「ピスタチオ」(梨木香歩)


図書館にて借出し:


ピスタチオ

ピスタチオ


この人の作品には独特の感性と倫理観があって、そこが魅力でもあり、しかし時々それが前面に出すぎて
作品成立の邪魔に感じる時もある、という気がしています。そういう生真面目な人って得てして
「スピリチュアル」な方向に行ってしまったりするので、個人的にはそれは嫌だなあ…と思っているのですが、
この作品はなんとか踏みとどまってくれた感じ。
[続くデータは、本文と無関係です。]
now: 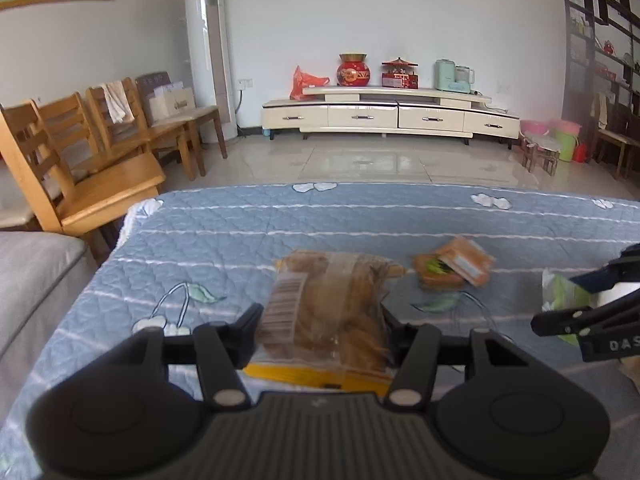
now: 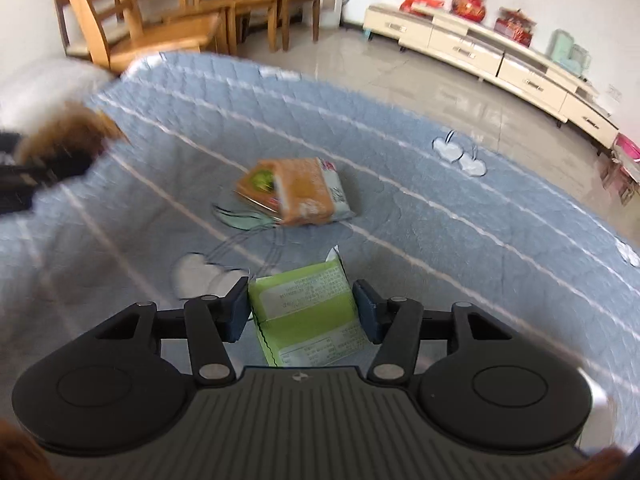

主人公を始めとする登場人物が地に足の着いた人たちとして
きちんと描かれている(丁寧な日常描写や会話が良い)のと、後に提示される現実の重さ(兵士として内戦に
巻き込まれたアフリカの子供達)の前にはいかなる救いも完全な救いには成りえないというやりきれなさが、
霊的なものを扱うときの胡散臭さを取り払ってくれているように思えました。


ただ最後の作中作、本当はこれが一番の肝なんでしょうけど、あえて提示しない方が良かったのでは?
という気が私にはするんですよね…一連の経験がこういう作品に昇華(消化)されました、みたいな
収まりの良さが私には何ともすっきりしません。でも元々児童文学の人だった作者にとっては、この掌編こそ
何より必要なものなのでしょうけど。ちょっとまだもやもやしてます。